Frequently, I’m invited to appear on TV and radio programs to discuss topics of sex and sexuality. Before each show, as the microphone is hooked up and the engineers make their routine adjustments, the host or producer and I go over the usual details—the format, the timing, which camera to look into, my upcoming events—and the things I can and can NOT say. Some shows are “penis-vagina” shows—I can’t say “cock” or “pussy.” “Fuck” is almost always verboten, so I have all sorts of nifty double entendres up my sleeve to compensate. Even certain brand names may be off limits, due to sponsorship agreements.
Then there’s the butt issue.
I’m often told in no uncertain terms that there’s to be no backdoor talk at all. Strap-ons? Beyond the pale! While hosts and producers may actually want to address anal play, the gag order usually comes down from the big suits on the upper floor fearful of offending the mighty corporate sponsors.
“Ifs” and “ands” are okay, but NO butts! Especially not guy butts. It seems that openly talking about men’s prostate pleasure is worse than discussing crimes against humanity. We can talk about the relative merits of sex machines, bondage technique, or how to score a threesome, but not anal. That’s three less holes for a good threesome to bang up.
Disappointing isn’t it?
So what’s with the ass taboo?
When it comes down to it, we are still a tight-assed, anally retentive culture with repulsion-attraction compulsion issues around all sorts of bodily functions. Sexual and digestive functions pretty much top that hit parade.
There’s a lot of cultural baggage and misinformation about sex, and when it comes to anal sex, that baggage exceeds the allotted airline limits. Like assholes, everyone has sexual hang-ups and misguided ideas. Unlike assholes however, we can get rid of misinformation, and that’s a good thing.
Speaking of dumb data, asinine behaviors and beliefs abound. Here is some anal action B.S. that will make a pleasure deprived ass out of you if you believe in them. And someone out there, tragically, did believe in them.
Midori says, “You might be a dumb-ass if…
• Use a lightbulb as a butt plug.
• Decide lube is for sissies.
• Use Bengay, Tiger Balm, transmission fluid, Vick’s Vapo-Rub or liquid latex as lube.
• Don’t read labels, only to find your mutual “parts” rubbed raw, and subsequently discover “pumice” listed as an ingredient in the foot care cream you subbed for the lube you ran out of but forgot to replace.
• Think a broom handle is a butt toy.
• Think a guy is gay because he likes butt sex.
• Think a guy is straight because he doesn’t like butt sex.
• Kept ass fucking after the bottom said, “Stop!”
• Are certain that anal sex is sick and mentally unhealthy. (You don’t still believe everything your parents told you, do you?)
• Believe that sticking to butt-fucking keeps a girl (or a boy) a virgin. Let’s get this straight. You’re not a virgin by a long shot. You’re a closeted, repressed, waste of a good slut.

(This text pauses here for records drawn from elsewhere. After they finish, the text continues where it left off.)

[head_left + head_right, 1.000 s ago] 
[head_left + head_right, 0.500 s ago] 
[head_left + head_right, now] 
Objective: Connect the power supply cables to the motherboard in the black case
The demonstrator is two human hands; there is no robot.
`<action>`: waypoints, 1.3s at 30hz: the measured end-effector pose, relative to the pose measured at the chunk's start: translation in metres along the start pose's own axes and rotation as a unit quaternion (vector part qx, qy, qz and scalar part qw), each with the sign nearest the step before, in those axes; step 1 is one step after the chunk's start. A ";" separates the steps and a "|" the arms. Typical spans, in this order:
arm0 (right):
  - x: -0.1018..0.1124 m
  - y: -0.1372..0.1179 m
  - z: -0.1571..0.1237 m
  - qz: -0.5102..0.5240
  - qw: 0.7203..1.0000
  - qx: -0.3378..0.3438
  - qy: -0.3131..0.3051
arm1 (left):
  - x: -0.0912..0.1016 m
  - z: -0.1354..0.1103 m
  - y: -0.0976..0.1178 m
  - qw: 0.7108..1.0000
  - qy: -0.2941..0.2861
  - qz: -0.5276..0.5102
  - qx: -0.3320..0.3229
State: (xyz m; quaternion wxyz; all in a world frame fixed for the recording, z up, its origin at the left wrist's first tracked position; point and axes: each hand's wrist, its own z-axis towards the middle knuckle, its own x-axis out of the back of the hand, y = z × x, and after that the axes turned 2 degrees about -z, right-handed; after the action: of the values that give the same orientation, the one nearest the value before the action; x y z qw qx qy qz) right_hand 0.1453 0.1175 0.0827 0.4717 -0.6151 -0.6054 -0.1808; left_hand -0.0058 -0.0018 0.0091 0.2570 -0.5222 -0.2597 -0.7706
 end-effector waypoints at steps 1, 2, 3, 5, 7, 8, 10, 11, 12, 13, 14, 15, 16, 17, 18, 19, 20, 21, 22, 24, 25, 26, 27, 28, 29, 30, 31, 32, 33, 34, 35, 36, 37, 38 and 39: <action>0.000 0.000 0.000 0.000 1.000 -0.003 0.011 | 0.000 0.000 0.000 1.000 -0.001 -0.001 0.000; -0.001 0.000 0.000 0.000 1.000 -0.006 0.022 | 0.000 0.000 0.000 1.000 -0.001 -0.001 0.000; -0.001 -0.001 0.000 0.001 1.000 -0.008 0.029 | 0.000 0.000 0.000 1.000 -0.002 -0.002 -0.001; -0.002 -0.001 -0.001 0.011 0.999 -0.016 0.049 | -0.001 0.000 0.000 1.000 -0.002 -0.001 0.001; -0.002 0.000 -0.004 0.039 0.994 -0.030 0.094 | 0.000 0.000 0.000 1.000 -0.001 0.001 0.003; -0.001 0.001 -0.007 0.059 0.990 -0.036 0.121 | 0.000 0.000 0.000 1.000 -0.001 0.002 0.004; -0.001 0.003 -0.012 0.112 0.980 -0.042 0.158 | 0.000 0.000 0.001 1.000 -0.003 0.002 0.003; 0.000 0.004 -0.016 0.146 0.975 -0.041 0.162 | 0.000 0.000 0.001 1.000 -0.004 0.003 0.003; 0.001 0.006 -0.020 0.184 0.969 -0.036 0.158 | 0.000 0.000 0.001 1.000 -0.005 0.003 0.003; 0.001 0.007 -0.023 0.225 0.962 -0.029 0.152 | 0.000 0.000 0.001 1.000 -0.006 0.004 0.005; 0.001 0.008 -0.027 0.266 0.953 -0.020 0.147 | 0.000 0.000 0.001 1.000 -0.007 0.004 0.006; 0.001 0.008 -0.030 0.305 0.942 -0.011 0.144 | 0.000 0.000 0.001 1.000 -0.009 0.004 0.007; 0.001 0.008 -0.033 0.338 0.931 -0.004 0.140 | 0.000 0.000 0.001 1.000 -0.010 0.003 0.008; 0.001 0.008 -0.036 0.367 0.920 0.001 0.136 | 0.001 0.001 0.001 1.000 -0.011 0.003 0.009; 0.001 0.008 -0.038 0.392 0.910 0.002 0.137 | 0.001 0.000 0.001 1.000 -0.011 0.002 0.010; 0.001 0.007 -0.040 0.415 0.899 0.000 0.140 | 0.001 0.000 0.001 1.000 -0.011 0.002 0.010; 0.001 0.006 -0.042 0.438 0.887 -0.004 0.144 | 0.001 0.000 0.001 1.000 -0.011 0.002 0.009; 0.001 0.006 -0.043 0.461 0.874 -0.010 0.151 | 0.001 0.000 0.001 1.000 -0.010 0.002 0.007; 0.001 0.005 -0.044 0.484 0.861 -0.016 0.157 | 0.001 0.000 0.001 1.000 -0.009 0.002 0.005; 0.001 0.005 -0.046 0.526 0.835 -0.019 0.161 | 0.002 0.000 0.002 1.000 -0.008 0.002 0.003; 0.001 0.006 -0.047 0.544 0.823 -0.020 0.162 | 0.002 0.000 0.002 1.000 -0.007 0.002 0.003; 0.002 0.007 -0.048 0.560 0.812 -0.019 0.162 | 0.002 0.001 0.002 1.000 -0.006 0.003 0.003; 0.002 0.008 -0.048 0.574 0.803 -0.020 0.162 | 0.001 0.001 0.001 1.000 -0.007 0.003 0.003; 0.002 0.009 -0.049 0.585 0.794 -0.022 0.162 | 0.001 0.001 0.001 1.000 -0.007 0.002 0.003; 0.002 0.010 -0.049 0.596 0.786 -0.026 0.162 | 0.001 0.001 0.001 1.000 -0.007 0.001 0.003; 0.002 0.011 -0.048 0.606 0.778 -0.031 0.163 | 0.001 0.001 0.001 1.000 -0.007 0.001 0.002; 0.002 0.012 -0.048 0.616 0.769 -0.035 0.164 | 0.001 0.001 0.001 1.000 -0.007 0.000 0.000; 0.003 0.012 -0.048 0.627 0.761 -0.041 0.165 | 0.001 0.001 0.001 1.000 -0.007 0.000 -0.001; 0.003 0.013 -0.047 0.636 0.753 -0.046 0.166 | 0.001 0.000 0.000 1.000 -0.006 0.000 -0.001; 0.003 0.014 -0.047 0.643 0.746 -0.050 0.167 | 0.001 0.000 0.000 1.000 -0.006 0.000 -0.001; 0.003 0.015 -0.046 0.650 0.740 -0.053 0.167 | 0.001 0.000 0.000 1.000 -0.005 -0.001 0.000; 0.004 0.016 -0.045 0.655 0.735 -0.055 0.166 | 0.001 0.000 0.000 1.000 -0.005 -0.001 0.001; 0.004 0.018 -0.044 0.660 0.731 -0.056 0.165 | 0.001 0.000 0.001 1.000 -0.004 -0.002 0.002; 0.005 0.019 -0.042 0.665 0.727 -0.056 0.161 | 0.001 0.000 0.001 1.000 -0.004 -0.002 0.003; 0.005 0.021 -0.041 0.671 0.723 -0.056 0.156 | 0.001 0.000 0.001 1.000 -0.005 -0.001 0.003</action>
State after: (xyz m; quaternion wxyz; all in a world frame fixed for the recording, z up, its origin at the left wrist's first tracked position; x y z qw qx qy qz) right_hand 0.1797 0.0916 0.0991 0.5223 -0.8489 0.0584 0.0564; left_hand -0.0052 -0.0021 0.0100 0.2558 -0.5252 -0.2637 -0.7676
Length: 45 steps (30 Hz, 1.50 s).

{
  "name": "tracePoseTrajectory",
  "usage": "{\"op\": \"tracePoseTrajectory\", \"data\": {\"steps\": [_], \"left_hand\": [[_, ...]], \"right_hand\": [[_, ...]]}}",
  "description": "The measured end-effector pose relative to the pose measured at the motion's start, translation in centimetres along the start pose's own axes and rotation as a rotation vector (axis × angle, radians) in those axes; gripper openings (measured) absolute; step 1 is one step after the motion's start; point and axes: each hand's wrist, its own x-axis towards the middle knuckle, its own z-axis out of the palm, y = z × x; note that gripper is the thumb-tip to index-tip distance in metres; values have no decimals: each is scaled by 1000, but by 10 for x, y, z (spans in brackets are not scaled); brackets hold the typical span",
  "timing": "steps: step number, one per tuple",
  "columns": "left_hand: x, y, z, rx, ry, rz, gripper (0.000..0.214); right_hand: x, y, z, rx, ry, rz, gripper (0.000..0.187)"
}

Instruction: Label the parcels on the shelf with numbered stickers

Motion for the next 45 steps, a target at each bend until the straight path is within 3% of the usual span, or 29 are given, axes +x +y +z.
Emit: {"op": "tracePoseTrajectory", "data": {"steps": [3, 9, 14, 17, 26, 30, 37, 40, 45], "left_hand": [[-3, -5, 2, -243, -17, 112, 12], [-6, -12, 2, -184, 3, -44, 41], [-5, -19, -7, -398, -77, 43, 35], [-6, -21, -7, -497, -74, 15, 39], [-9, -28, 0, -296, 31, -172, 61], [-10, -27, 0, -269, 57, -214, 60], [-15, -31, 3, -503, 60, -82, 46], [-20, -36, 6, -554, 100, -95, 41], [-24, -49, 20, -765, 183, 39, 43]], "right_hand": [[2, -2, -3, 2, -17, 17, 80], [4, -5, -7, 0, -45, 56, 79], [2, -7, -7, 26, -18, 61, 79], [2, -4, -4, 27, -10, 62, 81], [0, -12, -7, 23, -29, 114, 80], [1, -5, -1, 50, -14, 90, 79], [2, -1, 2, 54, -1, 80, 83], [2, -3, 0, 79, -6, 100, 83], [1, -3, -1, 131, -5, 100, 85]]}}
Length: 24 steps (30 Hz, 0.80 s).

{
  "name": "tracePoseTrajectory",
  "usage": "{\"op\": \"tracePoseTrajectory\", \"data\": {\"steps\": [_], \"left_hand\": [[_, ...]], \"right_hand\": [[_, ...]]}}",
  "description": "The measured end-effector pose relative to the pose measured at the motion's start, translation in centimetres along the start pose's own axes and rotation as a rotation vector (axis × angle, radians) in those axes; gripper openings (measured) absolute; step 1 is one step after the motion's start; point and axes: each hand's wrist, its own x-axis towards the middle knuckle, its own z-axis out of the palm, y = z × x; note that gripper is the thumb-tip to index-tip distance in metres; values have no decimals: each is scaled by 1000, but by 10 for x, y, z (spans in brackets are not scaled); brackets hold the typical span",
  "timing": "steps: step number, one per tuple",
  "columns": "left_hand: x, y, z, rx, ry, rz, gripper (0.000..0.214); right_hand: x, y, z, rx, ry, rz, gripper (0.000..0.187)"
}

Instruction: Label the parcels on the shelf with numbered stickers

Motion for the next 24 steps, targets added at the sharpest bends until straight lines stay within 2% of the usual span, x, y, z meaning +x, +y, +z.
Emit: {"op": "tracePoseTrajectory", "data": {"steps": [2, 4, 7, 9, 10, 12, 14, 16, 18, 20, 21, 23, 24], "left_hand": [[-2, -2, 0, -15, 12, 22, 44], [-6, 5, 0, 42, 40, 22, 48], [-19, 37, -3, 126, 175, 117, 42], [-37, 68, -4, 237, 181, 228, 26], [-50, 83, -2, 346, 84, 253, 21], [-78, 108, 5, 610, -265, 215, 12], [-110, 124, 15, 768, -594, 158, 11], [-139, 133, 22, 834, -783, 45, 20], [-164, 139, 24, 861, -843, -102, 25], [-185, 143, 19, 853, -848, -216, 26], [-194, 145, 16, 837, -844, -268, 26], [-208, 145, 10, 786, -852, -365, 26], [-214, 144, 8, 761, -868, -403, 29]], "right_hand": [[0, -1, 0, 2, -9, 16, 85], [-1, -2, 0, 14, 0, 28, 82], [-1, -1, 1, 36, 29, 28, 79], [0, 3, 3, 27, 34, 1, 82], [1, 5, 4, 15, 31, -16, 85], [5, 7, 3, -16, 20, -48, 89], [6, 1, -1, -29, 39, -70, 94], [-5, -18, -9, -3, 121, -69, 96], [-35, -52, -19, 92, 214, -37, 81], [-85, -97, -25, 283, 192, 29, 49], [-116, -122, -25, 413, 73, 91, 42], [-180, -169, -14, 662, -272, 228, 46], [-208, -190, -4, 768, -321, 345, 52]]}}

• Use a banana, salami, cucumber, flashlight or a vibe without a flanged base to stick up the butt and not think it’ll get lost.
• Are convinced that regular anal sex will stretched out the sphincter and you’ll have to wear a diaper.
• Give yourself a chunky fruit yogurt enema.
• Don’t wear a rubber because you’re sure you can’t get STDs from butt sex.
• Wear a condom and use oil or oil-based lube for ass pounding. And then wonder why the rubber broke.
• Are convinced that a girl can get pregnant from anal sex. If however, someone does get knocked up from ass sex alone, call the Vatican. I’m sure there’s a lost Dead Sea Scroll somewhere that mentions the second coming of the Messiah and his rather unique mode of conception.
• Lovingly fondle the anal pucker or bare hand-fist after cutting chili peppers and not thoroughly washing your hands.
• Reenact Brokeback Mountain just using spit for lube. (Yes, it was a sexy scene. But you didn’t climb up the Empire State Building after you’d watched King Kong, did you?)
• Decide to make a mold of your rectum using quick drying concrete.
• Insert four billiard balls. Retrieve three. Panic. Jump up and down. Run to toilet and bear down. Shoot last ball out like a cannon and break the toilet. Call the plumber in the middle of the night.
Necessity may be the mother of invention. Profit may be the father of innovation. But sexual desperation is the good-for-nothing bully brother of stupidity that persuades otherwise sensible people into doing the most inane things.